*What you should do*. Go through the data below and copy it exactly, skipping every picture.

*Data provided*.
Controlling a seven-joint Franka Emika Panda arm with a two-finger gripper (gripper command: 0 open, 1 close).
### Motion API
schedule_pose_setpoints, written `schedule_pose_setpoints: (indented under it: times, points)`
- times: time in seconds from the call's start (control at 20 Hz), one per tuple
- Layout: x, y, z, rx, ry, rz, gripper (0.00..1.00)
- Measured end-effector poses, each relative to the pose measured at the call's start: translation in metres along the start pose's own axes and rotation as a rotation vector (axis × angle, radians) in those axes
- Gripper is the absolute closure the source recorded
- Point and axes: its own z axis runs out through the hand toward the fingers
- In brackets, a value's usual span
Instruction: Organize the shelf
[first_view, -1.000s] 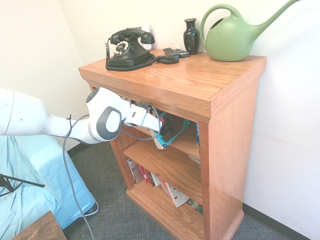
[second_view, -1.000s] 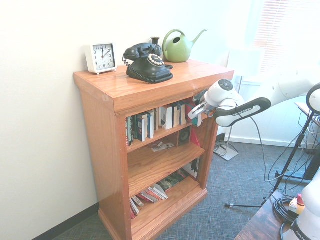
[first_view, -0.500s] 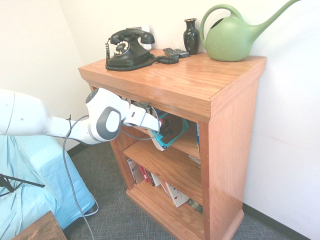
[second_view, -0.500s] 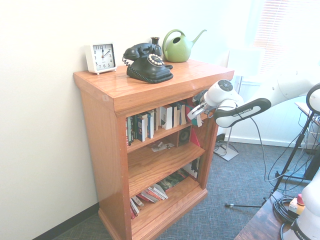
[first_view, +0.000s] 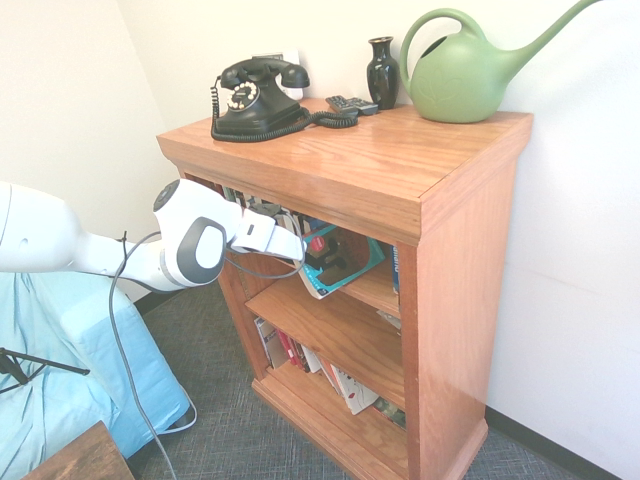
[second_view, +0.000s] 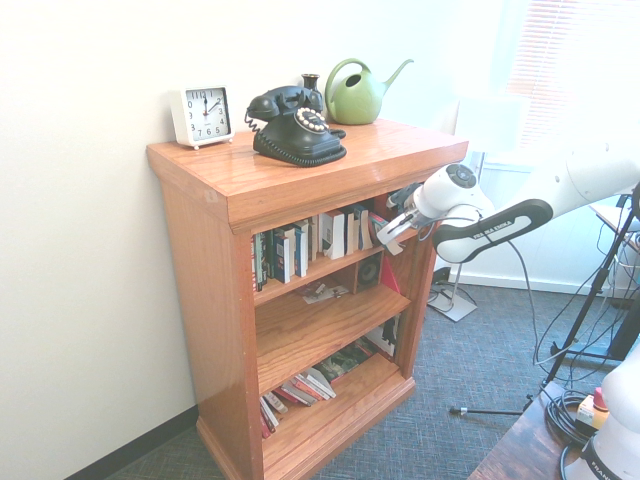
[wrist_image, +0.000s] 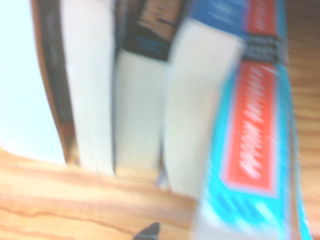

*Result for this task*.
Controlling a seven-joint Franka Emika Panda arm with a two-finger gripper (gripper command: 0 open, 1 close).
### Motion API
schedule_pose_setpoints, written `schedule_pose_setpoints: (indented under it: times, points)`
- times: time in seconds from the call's start (control at 20 Hz), one per tuple
- Layout: x, y, z, rx, ry, rz, gripper (0.00..1.00)
- Measured end-effector poses, each relative to the pose measured at the call's start: translation in metres along the start pose's own axes and rotation as a rotation vector (axis × angle, radians) in those axes
- Gripper is the absolute closure the source recorded
- Point and axes: its own z axis runs out through the hand toward the fingers
- In brackets, a value's usual span
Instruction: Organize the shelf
[first_view, -1.000s] 
[second_view, -1.000s] 
[first_view, -0.500s] 
[second_view, -0.500s] 
[first_view, +0.000s] 
[second_view, +0.000s] 
[wrist_image, +0.000s] 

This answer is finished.